• What you have to do
From the entries underneath, give the number of lines holding the word "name", without any other words.

• Study material

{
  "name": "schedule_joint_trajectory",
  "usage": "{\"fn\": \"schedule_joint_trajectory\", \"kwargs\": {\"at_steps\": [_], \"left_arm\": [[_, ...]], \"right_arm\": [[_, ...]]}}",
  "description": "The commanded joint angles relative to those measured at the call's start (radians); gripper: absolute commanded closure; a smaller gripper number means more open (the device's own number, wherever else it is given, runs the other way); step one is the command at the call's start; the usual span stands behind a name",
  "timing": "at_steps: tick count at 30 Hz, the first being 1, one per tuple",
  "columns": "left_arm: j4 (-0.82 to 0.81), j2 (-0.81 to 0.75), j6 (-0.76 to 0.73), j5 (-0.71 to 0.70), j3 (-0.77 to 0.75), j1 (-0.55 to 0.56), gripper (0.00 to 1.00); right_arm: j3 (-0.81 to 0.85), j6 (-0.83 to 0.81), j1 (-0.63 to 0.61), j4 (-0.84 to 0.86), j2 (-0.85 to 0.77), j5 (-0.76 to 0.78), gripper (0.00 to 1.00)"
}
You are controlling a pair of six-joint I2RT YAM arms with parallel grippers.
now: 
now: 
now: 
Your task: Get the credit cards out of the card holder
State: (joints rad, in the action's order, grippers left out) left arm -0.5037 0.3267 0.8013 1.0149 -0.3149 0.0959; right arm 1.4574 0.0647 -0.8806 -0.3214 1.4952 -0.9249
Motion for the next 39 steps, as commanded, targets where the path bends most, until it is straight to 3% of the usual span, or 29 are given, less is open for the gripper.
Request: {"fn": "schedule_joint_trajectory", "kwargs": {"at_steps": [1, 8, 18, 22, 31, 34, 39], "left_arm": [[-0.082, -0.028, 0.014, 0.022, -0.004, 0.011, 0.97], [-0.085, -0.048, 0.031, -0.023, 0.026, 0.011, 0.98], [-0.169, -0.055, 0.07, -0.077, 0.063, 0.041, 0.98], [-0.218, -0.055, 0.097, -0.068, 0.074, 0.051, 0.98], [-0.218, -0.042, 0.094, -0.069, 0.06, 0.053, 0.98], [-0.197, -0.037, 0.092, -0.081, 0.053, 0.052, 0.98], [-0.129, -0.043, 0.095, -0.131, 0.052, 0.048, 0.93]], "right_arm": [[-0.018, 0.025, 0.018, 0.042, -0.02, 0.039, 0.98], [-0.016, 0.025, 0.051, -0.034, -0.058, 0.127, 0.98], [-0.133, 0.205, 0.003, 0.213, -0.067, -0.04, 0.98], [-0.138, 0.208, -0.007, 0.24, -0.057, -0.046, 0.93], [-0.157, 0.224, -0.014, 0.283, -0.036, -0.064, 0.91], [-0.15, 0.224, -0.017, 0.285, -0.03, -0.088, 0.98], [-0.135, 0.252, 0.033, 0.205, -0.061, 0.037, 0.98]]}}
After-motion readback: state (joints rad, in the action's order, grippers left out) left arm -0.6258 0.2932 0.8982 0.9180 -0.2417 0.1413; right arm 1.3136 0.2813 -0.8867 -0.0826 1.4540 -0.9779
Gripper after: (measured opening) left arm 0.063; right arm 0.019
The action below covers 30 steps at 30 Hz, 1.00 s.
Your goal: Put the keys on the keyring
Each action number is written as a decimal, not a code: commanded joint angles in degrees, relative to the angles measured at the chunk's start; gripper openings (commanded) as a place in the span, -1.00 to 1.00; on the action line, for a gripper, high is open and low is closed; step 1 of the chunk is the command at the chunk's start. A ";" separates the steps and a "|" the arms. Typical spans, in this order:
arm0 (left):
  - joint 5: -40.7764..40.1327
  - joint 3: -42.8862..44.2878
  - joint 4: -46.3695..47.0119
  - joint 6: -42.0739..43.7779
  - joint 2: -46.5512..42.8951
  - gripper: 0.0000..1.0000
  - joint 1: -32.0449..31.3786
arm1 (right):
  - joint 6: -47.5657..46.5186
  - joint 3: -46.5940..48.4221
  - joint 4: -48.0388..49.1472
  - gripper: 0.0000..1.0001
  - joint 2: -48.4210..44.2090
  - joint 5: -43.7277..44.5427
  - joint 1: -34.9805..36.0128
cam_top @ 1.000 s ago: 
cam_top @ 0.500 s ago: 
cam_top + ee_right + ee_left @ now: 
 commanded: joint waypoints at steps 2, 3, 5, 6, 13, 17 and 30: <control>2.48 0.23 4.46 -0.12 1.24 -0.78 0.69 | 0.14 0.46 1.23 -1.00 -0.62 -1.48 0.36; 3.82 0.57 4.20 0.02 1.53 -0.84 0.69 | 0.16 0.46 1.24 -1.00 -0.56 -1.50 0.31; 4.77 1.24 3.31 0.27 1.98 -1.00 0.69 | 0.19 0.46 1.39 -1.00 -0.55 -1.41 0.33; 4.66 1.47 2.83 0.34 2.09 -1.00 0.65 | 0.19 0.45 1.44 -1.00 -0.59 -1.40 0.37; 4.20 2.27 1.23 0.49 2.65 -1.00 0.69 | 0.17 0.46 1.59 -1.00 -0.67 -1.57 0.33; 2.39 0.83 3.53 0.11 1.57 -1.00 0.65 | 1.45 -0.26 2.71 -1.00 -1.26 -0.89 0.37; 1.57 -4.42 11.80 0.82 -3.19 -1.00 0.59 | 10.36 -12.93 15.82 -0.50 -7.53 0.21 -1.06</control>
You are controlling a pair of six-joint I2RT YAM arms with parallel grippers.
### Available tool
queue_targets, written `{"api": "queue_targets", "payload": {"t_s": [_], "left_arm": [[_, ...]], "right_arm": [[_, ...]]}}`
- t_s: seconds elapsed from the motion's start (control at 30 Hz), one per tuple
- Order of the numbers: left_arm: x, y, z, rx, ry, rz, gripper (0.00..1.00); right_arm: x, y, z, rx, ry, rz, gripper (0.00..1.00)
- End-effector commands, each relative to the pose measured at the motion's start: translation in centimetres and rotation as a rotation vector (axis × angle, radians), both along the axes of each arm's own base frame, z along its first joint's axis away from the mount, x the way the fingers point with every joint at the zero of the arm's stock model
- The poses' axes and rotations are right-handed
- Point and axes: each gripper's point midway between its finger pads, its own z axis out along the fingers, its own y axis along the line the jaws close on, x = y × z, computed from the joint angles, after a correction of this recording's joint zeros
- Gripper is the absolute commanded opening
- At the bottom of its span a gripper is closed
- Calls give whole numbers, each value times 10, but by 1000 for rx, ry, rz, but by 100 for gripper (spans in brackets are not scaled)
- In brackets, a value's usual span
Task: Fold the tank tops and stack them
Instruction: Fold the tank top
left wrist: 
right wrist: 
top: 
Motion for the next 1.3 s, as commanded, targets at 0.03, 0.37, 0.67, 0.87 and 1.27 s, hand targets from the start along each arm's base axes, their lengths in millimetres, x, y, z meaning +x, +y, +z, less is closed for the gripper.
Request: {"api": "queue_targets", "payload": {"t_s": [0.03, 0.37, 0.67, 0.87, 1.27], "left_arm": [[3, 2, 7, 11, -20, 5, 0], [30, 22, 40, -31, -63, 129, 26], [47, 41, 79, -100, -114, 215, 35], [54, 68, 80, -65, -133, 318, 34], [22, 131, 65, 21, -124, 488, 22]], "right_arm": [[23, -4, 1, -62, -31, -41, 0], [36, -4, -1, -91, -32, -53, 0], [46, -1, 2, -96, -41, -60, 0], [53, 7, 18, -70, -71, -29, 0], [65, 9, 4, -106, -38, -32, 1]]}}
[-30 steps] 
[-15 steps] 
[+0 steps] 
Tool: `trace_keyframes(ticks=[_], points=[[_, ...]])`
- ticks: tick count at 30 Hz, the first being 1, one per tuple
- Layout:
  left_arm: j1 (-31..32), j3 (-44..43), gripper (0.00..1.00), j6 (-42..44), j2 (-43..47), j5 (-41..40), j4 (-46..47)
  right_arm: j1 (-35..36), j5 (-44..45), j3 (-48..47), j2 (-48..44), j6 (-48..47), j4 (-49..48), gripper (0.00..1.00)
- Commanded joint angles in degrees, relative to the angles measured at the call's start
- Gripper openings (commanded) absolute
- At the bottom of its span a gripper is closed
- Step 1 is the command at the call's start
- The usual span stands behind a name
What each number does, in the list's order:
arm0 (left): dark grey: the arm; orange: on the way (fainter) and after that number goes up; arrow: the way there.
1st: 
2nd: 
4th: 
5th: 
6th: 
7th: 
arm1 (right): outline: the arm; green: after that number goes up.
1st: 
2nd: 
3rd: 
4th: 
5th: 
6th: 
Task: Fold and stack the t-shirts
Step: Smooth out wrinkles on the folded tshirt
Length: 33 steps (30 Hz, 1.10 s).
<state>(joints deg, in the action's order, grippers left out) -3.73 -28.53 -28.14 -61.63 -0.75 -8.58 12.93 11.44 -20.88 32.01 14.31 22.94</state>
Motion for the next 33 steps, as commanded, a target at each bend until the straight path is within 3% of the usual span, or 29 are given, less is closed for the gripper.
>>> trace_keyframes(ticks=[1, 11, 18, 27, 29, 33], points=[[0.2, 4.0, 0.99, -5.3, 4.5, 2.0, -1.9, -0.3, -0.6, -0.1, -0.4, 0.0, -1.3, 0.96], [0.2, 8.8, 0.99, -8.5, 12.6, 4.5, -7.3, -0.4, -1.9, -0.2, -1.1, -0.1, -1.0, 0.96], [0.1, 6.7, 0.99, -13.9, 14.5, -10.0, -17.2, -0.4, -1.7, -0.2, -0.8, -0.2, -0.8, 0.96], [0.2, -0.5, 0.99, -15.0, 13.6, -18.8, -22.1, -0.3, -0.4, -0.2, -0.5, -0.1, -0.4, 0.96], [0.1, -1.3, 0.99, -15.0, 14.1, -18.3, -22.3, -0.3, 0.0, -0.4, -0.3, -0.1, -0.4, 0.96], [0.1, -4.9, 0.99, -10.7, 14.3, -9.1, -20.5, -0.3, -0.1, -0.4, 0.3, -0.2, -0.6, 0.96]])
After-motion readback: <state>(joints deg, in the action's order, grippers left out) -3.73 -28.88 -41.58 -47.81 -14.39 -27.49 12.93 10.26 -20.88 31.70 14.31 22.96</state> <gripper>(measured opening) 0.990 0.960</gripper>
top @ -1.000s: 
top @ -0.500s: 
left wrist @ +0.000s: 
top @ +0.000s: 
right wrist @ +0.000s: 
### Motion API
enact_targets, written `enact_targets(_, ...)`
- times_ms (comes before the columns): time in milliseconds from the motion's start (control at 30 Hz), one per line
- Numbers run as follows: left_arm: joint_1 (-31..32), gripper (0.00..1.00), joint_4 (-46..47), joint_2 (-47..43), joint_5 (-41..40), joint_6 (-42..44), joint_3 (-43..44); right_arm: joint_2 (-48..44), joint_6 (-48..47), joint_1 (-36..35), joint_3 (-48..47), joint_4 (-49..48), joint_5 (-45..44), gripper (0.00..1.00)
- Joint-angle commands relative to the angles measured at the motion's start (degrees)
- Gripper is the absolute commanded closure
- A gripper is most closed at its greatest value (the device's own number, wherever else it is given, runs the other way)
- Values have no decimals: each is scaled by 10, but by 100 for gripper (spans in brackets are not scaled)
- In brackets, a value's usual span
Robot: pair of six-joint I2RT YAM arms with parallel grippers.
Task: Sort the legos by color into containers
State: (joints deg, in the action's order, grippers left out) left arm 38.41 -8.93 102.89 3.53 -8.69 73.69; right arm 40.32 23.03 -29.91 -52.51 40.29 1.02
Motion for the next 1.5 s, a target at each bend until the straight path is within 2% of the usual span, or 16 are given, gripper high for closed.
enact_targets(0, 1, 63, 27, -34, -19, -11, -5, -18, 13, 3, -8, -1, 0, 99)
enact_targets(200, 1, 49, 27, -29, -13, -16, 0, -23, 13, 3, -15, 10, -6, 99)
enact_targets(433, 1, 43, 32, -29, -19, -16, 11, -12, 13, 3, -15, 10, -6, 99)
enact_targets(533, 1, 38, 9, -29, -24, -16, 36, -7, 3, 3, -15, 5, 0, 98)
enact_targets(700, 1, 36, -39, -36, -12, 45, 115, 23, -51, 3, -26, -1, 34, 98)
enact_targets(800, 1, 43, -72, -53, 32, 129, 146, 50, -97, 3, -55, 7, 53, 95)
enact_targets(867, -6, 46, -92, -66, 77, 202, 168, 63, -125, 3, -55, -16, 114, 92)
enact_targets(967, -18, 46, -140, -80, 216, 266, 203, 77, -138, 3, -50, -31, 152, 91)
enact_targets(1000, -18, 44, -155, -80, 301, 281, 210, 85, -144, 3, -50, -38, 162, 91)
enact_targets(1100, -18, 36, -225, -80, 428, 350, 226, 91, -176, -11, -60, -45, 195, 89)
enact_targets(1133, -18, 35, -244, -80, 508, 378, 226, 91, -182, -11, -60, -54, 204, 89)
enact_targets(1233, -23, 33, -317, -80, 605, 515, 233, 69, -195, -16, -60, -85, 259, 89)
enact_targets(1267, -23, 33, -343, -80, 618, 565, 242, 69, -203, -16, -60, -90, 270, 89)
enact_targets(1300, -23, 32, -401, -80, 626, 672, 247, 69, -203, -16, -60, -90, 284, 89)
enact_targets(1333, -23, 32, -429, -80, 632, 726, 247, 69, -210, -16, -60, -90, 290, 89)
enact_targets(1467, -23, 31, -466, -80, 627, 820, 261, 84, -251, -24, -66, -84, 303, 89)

• Written answer
3